Illinois Small Estate Affidavit and Real Estate: What Happens When There Is Property
Illinois Small Estate Affidavit and Real Estate: What Happens When There Is Property
The Illinois Small Estate Affidavit is one of the most useful tools available to surviving families — it lets you transfer personal property to heirs entirely outside the probate court system. But there is a hard stop built into the law: if the decedent owned any real estate solely in their own name, the Small Estate Affidavit is not available. The moment real property is in the picture, the family must open formal probate in the local circuit court.
This surprises a lot of families. They see the updated $150,000 threshold, learn that vehicles are now excluded from the calculation, and assume they qualify — only to discover that a house, a vacant lot, or a fractional interest in inherited property closes the door on the affidavit route entirely. Understanding exactly why this rule exists, and what the alternatives are, helps families avoid wasted time and plan more effectively.

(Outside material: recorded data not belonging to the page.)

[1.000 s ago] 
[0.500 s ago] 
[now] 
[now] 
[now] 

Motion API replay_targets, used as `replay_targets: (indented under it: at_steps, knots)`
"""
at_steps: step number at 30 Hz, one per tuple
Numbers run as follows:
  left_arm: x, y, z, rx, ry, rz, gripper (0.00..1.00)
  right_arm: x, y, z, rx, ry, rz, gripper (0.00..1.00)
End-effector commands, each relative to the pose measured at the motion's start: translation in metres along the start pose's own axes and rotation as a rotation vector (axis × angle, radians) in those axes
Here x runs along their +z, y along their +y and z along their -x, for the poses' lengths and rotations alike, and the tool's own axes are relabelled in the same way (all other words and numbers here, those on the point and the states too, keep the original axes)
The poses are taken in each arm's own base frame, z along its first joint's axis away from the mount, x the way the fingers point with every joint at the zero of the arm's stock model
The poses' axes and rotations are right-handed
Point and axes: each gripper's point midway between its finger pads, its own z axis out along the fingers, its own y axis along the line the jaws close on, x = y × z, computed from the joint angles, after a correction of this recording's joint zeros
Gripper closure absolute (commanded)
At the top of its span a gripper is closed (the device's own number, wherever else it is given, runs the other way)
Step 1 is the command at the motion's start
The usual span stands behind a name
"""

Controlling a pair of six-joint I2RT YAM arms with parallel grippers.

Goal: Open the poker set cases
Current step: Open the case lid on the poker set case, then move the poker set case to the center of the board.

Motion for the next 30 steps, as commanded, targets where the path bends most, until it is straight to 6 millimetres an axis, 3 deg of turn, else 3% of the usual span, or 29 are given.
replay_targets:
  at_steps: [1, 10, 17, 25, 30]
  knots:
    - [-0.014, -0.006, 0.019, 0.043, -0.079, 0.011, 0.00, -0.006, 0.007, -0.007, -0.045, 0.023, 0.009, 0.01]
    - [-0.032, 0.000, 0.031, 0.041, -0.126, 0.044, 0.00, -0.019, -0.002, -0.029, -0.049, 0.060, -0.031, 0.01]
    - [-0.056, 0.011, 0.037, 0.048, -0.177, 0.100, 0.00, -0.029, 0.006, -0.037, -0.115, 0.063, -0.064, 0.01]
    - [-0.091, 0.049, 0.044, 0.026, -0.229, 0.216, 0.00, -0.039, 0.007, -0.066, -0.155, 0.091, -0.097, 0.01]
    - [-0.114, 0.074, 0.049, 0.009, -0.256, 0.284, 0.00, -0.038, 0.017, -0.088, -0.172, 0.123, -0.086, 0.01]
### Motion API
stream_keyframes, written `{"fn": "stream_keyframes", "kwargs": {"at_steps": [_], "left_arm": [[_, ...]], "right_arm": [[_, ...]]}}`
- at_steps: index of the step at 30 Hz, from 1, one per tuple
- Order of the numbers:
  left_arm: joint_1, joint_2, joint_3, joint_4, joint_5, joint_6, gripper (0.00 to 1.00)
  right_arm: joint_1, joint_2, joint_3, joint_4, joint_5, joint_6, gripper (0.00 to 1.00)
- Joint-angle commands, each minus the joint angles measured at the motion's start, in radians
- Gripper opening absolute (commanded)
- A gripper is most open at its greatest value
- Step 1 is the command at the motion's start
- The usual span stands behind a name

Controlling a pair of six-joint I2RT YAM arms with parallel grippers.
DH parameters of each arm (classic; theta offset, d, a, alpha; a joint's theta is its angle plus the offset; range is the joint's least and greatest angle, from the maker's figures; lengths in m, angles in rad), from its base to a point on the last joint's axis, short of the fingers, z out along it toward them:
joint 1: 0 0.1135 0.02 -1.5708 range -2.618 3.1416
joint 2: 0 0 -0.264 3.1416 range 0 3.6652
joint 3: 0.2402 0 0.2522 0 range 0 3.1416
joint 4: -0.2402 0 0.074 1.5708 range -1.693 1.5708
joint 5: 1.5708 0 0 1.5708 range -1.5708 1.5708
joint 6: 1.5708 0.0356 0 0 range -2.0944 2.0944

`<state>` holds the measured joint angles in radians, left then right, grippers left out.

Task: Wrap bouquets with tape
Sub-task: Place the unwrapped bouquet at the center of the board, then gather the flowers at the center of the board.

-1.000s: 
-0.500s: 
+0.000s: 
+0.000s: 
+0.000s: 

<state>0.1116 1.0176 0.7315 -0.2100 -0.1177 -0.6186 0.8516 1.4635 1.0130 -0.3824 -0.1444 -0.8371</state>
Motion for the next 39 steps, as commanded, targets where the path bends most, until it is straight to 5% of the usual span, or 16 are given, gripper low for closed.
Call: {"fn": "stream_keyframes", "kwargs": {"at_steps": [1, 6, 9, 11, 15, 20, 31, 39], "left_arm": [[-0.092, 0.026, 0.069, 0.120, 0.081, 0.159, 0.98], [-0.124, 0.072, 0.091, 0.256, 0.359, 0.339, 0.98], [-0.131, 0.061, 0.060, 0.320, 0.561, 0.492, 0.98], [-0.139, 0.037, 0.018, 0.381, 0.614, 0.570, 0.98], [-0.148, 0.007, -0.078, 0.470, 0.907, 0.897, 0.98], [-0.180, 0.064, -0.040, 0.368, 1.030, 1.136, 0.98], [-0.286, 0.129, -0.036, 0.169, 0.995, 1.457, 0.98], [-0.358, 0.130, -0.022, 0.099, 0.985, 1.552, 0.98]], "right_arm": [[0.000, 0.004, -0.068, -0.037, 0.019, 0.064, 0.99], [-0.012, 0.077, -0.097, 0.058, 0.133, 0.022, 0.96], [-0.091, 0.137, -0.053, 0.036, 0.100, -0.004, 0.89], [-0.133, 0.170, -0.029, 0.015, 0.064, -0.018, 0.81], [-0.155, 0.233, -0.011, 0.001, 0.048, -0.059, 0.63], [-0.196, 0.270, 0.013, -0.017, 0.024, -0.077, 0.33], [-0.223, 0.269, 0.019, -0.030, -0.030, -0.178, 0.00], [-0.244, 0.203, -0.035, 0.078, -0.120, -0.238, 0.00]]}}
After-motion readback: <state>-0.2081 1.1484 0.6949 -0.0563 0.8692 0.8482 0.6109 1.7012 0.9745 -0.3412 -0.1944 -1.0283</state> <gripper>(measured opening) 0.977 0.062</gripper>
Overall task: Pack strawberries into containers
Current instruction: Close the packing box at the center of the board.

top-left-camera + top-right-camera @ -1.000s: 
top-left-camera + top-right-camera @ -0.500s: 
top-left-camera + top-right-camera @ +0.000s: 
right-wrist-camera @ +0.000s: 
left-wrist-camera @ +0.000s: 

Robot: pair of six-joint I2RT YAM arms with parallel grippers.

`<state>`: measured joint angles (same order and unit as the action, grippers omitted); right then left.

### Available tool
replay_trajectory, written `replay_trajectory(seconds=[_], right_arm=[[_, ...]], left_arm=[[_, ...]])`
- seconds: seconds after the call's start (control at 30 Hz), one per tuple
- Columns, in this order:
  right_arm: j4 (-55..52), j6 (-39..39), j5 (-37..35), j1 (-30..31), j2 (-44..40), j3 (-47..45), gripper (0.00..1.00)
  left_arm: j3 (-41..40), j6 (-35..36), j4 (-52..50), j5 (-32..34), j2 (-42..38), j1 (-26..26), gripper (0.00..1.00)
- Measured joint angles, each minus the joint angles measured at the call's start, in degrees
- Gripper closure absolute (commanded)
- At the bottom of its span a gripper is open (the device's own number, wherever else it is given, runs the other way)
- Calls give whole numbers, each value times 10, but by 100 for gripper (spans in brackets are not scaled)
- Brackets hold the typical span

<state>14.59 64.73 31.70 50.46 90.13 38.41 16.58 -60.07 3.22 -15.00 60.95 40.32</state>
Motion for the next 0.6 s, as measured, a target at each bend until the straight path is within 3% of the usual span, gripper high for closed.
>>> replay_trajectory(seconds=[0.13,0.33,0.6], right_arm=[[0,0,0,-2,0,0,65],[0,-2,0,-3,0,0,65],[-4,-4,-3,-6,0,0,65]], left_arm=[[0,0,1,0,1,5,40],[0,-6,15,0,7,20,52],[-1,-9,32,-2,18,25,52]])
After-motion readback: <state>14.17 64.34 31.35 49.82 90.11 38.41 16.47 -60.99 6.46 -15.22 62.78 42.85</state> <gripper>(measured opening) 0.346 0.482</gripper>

Why the Small Estate Affidavit Does Not Cover Real Estate
The Illinois Small Estate Affidavit (755 ILCS 5/25-1) is designed for personal property — bank accounts, vehicles, investment accounts, and tangible personal assets. Real estate is fundamentally different as a legal matter because ownership is evidenced by a recorded deed, and title to land can only be transferred through a recorded instrument (another deed, a court order, or a specific statutory mechanism like a Transfer on Death Instrument).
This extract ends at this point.